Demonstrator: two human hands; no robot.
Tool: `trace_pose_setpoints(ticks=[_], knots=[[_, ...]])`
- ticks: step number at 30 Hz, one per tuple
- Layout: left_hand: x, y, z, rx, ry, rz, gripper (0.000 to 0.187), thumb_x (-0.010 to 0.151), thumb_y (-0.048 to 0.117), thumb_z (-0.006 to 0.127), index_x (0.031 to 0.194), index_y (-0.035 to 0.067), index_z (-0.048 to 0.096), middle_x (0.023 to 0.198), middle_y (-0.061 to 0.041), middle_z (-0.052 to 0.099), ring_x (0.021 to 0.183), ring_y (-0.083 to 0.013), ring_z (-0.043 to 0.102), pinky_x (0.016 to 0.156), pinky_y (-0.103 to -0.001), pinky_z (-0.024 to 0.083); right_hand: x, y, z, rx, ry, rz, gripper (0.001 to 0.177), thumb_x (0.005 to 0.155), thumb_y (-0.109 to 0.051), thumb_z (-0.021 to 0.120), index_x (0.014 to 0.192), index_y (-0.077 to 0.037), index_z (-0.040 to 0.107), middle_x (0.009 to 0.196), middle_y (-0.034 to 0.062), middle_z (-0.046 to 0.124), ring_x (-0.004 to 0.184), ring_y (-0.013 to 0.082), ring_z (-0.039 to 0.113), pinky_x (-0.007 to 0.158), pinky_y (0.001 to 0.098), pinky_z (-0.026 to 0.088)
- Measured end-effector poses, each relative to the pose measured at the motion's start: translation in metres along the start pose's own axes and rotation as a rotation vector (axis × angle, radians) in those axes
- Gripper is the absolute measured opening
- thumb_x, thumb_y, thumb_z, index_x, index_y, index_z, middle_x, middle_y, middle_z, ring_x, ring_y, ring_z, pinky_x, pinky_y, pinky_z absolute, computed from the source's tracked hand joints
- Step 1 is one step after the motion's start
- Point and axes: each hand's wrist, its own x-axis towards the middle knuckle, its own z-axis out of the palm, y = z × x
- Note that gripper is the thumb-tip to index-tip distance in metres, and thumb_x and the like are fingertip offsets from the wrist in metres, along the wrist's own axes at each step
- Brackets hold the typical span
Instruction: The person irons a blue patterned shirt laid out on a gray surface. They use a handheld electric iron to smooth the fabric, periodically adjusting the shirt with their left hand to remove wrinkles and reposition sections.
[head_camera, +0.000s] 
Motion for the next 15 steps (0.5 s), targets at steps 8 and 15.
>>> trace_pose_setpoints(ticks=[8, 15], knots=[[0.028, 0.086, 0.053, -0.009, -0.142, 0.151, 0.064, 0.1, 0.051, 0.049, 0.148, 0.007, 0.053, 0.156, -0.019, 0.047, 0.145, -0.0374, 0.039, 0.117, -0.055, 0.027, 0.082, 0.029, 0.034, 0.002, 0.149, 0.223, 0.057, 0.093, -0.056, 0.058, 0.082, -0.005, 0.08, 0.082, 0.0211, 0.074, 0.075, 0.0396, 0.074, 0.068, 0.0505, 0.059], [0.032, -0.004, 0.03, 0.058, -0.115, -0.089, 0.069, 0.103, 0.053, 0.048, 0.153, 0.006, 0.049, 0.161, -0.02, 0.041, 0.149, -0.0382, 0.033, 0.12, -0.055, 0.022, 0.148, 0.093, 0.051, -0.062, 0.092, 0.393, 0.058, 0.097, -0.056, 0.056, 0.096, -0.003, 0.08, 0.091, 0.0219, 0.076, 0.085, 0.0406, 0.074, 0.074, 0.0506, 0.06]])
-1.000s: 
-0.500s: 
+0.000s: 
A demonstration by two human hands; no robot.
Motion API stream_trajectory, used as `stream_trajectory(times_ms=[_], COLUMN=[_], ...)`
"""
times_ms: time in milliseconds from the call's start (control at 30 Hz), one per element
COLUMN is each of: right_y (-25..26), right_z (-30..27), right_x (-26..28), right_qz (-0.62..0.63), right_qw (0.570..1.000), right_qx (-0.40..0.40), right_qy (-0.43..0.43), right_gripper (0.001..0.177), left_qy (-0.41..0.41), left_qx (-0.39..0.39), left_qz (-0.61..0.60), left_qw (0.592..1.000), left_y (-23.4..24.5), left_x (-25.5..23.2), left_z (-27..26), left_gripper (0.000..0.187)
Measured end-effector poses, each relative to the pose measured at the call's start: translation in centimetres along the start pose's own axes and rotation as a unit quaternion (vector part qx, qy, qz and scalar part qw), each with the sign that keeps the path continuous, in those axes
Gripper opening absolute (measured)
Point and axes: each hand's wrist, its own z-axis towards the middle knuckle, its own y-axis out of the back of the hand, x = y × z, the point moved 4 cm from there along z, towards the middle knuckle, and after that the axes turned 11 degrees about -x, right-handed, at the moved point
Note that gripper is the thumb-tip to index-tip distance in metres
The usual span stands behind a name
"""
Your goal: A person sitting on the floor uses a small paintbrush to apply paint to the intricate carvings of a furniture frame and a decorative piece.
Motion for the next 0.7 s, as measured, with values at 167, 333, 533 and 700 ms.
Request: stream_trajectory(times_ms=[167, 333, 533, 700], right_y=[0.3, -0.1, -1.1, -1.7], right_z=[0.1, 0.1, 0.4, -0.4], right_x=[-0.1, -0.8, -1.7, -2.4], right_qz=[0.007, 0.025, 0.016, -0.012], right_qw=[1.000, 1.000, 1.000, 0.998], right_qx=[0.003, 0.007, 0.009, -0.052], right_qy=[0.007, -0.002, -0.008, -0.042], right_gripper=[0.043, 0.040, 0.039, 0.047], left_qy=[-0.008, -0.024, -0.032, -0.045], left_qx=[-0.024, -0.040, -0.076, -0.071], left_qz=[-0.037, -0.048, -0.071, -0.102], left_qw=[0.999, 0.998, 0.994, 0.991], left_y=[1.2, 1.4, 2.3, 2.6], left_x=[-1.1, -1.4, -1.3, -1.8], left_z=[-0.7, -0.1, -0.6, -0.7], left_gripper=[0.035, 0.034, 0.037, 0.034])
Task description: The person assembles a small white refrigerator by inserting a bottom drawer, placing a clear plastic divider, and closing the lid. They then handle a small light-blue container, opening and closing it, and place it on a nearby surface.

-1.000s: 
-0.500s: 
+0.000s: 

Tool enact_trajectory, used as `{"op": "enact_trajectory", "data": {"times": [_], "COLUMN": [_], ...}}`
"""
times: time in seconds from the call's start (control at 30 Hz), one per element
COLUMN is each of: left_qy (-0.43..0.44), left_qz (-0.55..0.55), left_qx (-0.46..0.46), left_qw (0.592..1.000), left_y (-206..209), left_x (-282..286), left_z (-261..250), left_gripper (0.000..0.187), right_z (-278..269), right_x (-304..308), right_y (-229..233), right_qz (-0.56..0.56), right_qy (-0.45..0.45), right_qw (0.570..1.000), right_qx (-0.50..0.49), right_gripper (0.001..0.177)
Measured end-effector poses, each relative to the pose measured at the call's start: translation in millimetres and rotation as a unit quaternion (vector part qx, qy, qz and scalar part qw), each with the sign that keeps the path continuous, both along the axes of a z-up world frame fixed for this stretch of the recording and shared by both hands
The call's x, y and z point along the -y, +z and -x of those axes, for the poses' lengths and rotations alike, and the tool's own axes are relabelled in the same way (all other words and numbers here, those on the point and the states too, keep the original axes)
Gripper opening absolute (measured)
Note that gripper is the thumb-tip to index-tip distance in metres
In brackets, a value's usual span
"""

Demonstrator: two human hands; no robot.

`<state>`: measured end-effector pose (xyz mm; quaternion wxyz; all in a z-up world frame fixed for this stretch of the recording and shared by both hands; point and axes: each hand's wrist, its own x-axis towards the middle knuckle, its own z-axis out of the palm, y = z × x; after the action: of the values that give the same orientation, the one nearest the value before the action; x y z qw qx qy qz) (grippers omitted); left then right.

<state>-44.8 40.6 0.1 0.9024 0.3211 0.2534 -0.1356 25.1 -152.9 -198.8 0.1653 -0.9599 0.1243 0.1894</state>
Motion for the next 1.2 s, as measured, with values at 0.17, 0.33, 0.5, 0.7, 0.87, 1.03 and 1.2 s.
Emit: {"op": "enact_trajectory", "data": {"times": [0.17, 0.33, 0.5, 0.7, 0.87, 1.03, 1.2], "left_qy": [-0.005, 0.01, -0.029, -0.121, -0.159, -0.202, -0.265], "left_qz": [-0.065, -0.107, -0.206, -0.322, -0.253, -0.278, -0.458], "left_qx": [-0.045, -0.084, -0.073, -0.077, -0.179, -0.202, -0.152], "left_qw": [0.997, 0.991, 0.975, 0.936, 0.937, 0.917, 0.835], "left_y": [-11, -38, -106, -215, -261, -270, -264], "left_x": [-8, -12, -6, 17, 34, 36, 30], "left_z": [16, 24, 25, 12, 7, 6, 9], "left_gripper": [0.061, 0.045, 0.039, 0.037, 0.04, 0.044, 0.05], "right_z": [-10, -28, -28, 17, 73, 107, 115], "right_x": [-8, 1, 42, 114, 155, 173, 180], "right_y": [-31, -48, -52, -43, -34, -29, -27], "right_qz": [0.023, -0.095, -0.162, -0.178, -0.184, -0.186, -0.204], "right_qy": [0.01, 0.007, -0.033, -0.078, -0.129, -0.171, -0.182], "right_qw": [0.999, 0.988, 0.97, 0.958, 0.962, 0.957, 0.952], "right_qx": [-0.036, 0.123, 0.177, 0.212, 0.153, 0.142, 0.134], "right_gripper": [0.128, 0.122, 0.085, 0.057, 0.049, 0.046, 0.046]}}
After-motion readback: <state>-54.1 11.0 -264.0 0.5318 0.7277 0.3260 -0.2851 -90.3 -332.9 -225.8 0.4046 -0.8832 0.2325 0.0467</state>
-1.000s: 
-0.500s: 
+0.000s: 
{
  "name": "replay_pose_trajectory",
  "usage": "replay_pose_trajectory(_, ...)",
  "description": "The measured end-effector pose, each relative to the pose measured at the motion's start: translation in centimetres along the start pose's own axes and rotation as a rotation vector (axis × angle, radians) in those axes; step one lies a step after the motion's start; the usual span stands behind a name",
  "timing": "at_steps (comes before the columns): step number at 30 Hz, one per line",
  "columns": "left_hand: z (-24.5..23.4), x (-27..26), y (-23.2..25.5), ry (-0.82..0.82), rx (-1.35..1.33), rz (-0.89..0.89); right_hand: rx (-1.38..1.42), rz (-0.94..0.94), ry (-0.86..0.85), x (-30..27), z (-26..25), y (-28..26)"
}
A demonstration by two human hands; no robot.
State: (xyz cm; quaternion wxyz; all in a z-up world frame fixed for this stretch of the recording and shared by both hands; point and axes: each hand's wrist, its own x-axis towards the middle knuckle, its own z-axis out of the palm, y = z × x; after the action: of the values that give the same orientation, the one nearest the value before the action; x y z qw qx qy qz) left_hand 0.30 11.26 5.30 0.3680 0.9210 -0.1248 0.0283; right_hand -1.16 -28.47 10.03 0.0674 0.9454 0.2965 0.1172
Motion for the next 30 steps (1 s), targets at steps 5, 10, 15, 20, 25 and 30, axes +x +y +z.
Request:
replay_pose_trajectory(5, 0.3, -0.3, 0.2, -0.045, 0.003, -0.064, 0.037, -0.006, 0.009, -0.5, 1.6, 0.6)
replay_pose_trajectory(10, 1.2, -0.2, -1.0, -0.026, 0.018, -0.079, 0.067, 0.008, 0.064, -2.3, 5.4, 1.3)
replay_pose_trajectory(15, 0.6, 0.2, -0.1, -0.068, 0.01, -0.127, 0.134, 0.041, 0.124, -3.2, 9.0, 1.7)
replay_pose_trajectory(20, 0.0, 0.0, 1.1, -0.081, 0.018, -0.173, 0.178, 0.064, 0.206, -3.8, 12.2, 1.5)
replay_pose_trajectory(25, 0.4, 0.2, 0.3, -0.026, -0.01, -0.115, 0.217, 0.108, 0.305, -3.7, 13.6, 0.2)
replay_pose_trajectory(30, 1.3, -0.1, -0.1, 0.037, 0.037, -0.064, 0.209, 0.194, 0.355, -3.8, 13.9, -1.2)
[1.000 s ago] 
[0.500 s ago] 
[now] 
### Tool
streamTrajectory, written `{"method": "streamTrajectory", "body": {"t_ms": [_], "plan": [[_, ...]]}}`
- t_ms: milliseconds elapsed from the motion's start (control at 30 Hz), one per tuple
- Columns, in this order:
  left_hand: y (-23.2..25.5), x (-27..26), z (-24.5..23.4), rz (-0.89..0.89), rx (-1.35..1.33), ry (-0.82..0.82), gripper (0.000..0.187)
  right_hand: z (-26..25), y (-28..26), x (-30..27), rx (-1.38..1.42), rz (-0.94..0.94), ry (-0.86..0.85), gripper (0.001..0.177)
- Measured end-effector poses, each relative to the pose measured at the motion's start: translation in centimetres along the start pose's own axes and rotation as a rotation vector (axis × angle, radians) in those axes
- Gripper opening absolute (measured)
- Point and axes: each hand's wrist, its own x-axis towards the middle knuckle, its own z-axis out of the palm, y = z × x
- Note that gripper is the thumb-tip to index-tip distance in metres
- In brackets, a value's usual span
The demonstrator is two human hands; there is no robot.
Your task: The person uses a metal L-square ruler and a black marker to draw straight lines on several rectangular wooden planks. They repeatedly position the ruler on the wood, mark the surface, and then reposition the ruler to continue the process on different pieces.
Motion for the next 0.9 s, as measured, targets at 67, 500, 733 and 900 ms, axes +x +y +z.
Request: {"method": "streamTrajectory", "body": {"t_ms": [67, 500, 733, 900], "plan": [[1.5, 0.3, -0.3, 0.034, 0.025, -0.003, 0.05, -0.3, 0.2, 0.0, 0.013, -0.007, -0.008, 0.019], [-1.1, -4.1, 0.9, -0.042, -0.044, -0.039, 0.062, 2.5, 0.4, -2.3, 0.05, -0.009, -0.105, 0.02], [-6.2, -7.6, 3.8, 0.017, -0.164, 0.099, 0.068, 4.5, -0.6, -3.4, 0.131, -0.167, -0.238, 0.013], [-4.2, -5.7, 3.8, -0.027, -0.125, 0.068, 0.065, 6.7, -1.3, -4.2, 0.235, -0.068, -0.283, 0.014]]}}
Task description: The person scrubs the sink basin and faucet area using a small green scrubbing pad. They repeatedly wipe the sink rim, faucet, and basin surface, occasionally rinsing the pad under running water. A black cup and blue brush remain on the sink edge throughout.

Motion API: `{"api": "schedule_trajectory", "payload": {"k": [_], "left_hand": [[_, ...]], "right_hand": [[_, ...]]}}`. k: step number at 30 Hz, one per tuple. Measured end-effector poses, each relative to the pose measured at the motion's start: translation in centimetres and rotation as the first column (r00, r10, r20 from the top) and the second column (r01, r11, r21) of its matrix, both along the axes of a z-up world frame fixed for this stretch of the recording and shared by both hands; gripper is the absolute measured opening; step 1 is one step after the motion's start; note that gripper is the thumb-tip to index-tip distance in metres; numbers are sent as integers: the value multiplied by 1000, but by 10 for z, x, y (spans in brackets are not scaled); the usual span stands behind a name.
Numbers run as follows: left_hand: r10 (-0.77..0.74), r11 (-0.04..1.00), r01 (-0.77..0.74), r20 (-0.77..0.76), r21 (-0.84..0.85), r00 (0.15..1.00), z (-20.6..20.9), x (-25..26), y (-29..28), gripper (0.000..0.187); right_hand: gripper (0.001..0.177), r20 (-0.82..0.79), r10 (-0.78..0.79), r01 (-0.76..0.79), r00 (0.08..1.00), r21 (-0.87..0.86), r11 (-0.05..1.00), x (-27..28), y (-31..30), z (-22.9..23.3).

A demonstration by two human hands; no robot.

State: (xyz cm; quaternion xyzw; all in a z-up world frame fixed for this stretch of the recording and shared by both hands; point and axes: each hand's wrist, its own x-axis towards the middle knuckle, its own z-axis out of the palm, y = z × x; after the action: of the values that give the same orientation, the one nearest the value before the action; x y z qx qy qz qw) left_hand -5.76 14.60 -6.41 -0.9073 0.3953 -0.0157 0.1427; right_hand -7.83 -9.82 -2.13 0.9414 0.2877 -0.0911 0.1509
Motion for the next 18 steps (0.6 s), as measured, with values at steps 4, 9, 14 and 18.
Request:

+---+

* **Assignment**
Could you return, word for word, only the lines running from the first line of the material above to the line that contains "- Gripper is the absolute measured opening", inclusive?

* **Exercise output**
Demonstrator: two human hands; no robot.
Tool: `trace_pose_setpoints(ticks=[_], knots=[[_, ...]])`
- ticks: step number at 30 Hz, one per tuple
- Layout: left_hand: x, y, z, rx, ry, rz, gripper (0.000 to 0.187), thumb_x (-0.010 to 0.151), thumb_y (-0.048 to 0.117), thumb_z (-0.006 to 0.127), index_x (0.031 to 0.194), index_y (-0.035 to 0.067), index_z (-0.048 to 0.096), middle_x (0.023 to 0.198), middle_y (-0.061 to 0.041), middle_z (-0.052 to 0.099), ring_x (0.021 to 0.183), ring_y (-0.083 to 0.013), ring_z (-0.043 to 0.102), pinky_x (0.016 to 0.156), pinky_y (-0.103 to -0.001), pinky_z (-0.024 to 0.083); right_hand: x, y, z, rx, ry, rz, gripper (0.001 to 0.177), thumb_x (0.005 to 0.155), thumb_y (-0.109 to 0.051), thumb_z (-0.021 to 0.120), index_x (0.014 to 0.192), index_y (-0.077 to 0.037), index_z (-0.040 to 0.107), middle_x (0.009 to 0.196), middle_y (-0.034 to 0.062), middle_z (-0.046 to 0.124), ring_x (-0.004 to 0.184), ring_y (-0.013 to 0.082), ring_z (-0.039 to 0.113), pinky_x (-0.007 to 0.158), pinky_y (0.001 to 0.098), pinky_z (-0.026 to 0.088)
- Measured end-effector poses, each relative to the pose measured at the motion's start: translation in metres along the start pose's own axes and rotation as a rotation vector (axis × angle, radians) in those axes
- Gripper is the absolute measured opening

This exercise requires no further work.